WHAT IS REQUIRED:
Filter the data for lines with the word "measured" and copy those lines.

□ □ □ □ □ □ □

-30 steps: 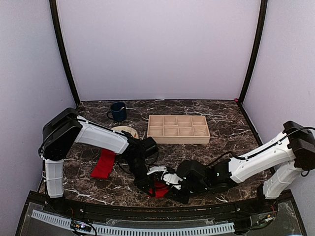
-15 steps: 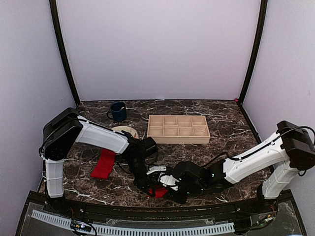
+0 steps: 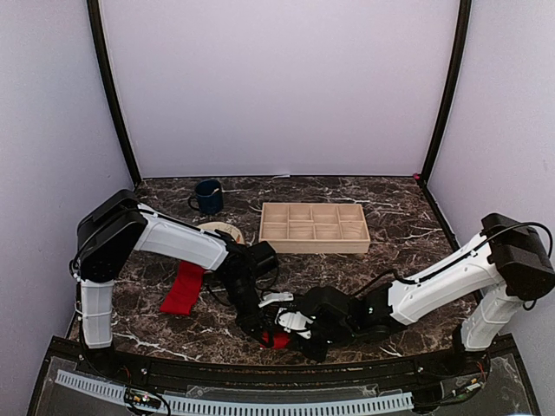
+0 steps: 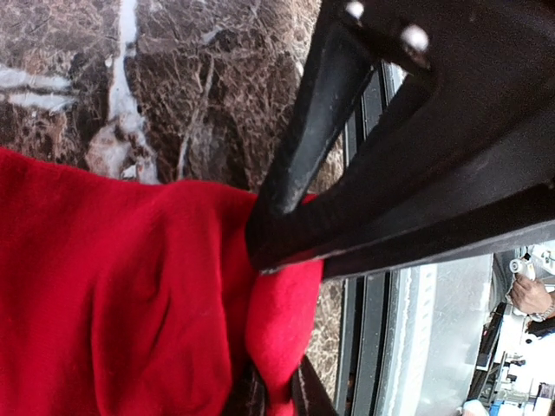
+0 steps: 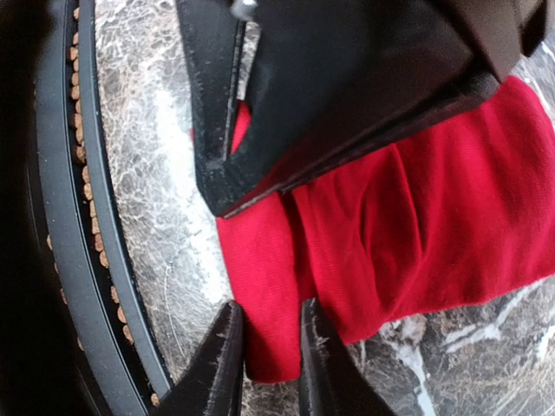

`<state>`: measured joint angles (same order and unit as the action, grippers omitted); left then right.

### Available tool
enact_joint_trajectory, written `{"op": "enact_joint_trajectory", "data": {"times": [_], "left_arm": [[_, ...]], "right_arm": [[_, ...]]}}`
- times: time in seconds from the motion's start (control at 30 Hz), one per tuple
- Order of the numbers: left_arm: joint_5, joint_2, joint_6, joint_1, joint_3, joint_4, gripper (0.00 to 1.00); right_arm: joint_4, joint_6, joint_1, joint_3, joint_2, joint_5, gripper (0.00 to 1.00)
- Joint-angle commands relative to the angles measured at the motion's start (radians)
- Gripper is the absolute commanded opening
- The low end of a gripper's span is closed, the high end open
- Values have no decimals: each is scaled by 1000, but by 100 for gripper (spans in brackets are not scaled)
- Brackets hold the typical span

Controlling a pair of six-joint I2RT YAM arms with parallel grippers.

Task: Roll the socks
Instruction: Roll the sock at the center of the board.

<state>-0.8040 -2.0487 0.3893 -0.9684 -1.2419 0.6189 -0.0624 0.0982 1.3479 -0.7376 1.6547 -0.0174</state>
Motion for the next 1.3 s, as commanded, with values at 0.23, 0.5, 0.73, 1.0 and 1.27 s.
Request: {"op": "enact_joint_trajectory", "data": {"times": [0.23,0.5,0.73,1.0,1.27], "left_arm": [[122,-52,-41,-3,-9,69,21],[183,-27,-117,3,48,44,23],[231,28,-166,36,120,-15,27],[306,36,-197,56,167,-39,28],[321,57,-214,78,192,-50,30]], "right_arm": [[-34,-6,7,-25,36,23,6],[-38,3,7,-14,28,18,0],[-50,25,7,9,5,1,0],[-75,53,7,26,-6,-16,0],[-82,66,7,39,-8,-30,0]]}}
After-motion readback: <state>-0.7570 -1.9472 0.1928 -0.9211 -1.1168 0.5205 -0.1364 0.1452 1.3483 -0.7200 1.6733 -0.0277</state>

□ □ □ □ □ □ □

SOLUTION FOR THIS TASK:
`<state>`: measured joint angles (same order and unit as the action, grippers omitted); left then right.
- Joint-angle commands relative to the angles measured at the motion's start (radians)

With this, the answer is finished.